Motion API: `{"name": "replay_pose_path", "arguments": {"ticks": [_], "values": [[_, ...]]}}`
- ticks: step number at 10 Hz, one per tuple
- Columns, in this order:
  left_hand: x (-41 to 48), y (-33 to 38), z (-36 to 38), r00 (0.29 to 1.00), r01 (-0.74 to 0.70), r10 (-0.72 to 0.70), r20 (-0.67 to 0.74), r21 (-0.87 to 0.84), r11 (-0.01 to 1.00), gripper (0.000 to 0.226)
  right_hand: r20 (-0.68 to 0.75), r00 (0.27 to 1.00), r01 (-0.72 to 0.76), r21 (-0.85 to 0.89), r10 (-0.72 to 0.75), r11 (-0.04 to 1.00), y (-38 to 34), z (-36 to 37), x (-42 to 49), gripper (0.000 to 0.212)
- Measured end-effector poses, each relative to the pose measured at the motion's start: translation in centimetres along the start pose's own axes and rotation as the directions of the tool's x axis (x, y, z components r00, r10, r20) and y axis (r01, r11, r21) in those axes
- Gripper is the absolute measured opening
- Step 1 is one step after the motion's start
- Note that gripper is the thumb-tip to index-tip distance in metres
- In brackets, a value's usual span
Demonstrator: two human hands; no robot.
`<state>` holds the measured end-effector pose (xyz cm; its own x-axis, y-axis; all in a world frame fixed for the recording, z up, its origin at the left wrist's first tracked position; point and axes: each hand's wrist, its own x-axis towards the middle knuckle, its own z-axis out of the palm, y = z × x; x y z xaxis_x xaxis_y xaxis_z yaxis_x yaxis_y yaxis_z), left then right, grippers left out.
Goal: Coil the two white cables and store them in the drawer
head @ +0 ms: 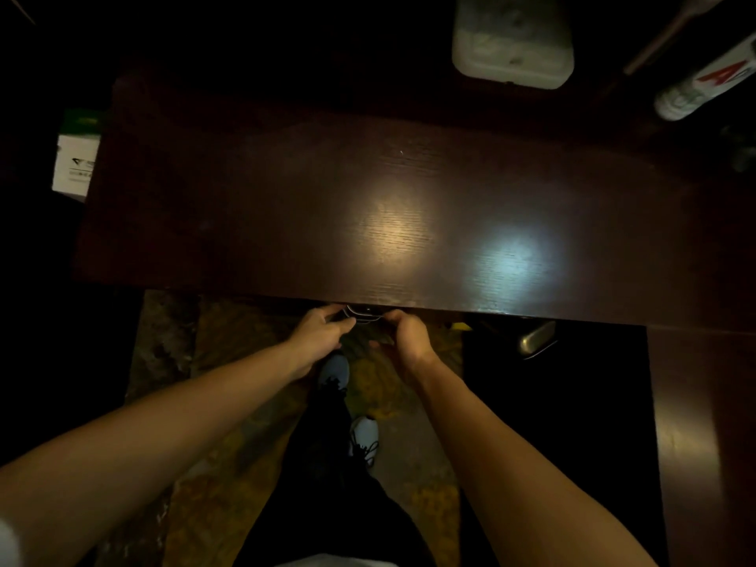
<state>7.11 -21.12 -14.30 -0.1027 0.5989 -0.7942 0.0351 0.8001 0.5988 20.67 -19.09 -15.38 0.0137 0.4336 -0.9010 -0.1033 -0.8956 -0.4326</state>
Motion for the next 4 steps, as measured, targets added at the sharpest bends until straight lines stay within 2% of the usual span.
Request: {"name": "replay_pose_path", "arguments": {"ticks": [2, 3, 4], "values": [[0.2, -0.4, -0.2, 1.000, 0.016, -0.016, -0.016, -0.021, 1.000, 0.049, -0.017, 0.999, 0.029, -0.037, -0.030, 0.999, -0.1, 0.0, -0.4, 0.037], [-0.6, 0.4, -0.4, 0.997, 0.036, -0.037, -0.065, -0.021, 0.999, 0.046, -0.001, 0.999, 0.049, -0.117, -0.050, 0.992, -0.9, -0.4, -1.7, 0.040], [-2.1, 1.4, -0.6, 0.994, 0.095, -0.091, -0.061, 0.067, 0.993, 0.042, -0.037, 0.993, 0.097, -0.223, -0.108, 0.970, -1.2, -1.2, -3.1, 0.047]]}}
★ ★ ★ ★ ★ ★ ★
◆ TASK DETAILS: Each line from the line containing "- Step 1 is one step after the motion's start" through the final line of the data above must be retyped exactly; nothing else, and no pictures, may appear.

◆ RESPONSE FOR THIS EXERCISE:
- Step 1 is one step after the motion's start
- Note that gripper is the thumb-tip to index-tip distance in metres
- In brackets, a value's usual span
Demonstrator: two human hands; no robot.
`<state>` holds the measured end-effector pose (xyz cm; its own x-axis, y-axis; all in a world frame fixed for the recording, z up, its origin at the left wrist's first tracked position; point and axes: each hand's wrist, its own x-axis towards the middle knuckle, its own z-axis out of the palm, y = z × x; x y z xaxis_x xaxis_y xaxis_z yaxis_x yaxis_y yaxis_z), left then right, grippers left out.
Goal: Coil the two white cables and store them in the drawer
head @ +0 ms: 
<state>7.11 -21.12 -14.30 -0.1027 0.5989 -0.7942 0.0351 0.8001 0.5988 20.67 -19.09 -15.38 0.0137 0.4336 -0.9010 -0.1033 -0.8956 -0.4326</state>
Motion for the next 4 steps, as measured, targets added at the sharpest bends until straight lines stay within 2% of the usual span.
Request: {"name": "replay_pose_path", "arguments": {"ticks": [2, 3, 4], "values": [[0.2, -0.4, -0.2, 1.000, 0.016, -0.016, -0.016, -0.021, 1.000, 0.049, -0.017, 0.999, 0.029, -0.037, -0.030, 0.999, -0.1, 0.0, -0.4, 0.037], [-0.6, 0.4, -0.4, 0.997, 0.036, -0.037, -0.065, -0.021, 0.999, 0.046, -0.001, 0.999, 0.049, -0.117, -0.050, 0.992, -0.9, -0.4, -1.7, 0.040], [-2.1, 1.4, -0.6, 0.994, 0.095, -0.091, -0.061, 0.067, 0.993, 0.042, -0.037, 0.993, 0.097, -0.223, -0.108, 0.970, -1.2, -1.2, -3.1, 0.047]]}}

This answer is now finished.